Ce fut le plan adopté dont l’exécution se trouvait facilitée par l’état moral de la Convention.

Elle vivait depuis doux mois dans une indescriptible atmosphère de soupçon. Certains de ses membres s’étaient laissé corrompre par les agens de la Compagnie des Indes : Chabot, le plus compromis des représentans, avait été arrêté, mais on espérait impliquer Fabre dans l’affaire, encore que Chabot, doublement fripon, eût gardé pour lui les 100 000 livres qu’il était notamment chargé de remettre à l’alter ego de Danton, pour changer l’esprit d’une motion déposée par lui sur cette grosse affaire. D’ailleurs, en attendant qu’on impliquât Fabre, certaines lettres de Chabot, qu’on trouve aux Archives, font soupçonner qu’on essayait (assez grossièrement d’ailleurs) de compromettre Danton lui-même avec le corrupteur et que celui-ci, — dans quel espoir de non-lieu ? — s’y prêtait. Danton laissa sans réponse les lettres compromettantes que ce misérable lui envoyait de sa prison comme « au plus cher de ses amis, » et, par là, éventa le piège, — ce qui n’empêchera pas Robespierre d’en venir à ses fins, puisque, avant trois mois, Chabot et Danton s’assiéront avec Fabre sur le même banc en face du Tribunal.

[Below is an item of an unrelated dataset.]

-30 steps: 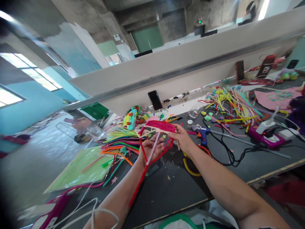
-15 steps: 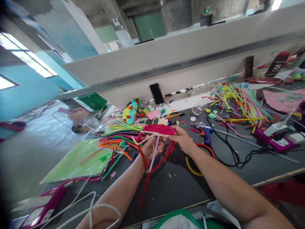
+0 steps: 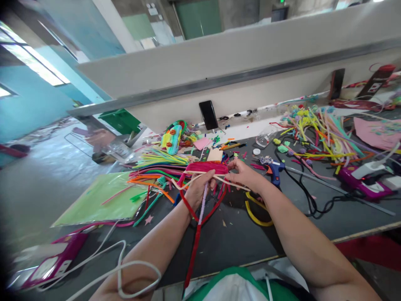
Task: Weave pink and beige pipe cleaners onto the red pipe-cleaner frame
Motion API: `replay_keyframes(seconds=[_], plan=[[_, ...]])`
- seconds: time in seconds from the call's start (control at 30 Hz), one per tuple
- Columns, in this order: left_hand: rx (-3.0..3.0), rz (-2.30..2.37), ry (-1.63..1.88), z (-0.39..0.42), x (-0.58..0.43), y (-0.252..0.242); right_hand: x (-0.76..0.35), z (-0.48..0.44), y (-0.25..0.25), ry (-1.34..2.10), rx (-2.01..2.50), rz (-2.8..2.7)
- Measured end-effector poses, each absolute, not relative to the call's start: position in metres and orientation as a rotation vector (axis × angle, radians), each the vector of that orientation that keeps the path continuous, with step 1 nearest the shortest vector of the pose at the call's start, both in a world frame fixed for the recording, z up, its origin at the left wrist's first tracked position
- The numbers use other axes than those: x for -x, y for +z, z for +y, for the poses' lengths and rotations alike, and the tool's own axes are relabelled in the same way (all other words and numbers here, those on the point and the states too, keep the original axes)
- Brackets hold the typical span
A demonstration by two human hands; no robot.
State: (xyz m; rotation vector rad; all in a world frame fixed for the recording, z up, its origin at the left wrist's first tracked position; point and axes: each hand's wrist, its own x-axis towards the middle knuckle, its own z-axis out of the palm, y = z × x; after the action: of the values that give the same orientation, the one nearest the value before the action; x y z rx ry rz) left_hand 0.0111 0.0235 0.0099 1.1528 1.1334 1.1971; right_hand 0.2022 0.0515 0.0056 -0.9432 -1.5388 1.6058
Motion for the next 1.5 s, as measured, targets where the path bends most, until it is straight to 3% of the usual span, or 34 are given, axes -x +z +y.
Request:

En attendant qu’on arrivât à compromettre Fabre en cette ignoble affaire, on essayait d’autre chose. Philippeaux, revenu de sa mission en Vendée, était l’objet d’accusations violentes de la part d’autres commissaires de l’Ouest, notamment de Levasseur, grand ami de Robespierre. Philippeaux avait, disait-on, désobéi aux ordres du Comité. Rentré à Paris depuis le 16 octobre, il s’était décidé à répondre très vivement, le 6 décembre, par des mémoires où, prenant l’offensive, il énumérait les désastres qui, en Vendée, avaient suivi son départ. Il concluait que le Comité avait péché par faiblesse et crédulité « envers une ligue de fripons. » Ces « fripons » étaient les Hébertistes ; mais le Comité se montra, plus que ceux-ci mêmes, ému des critiques qui, venant d’un ami de Danton, lui paraissaient faire partie de tout un plan de campagne contre lui.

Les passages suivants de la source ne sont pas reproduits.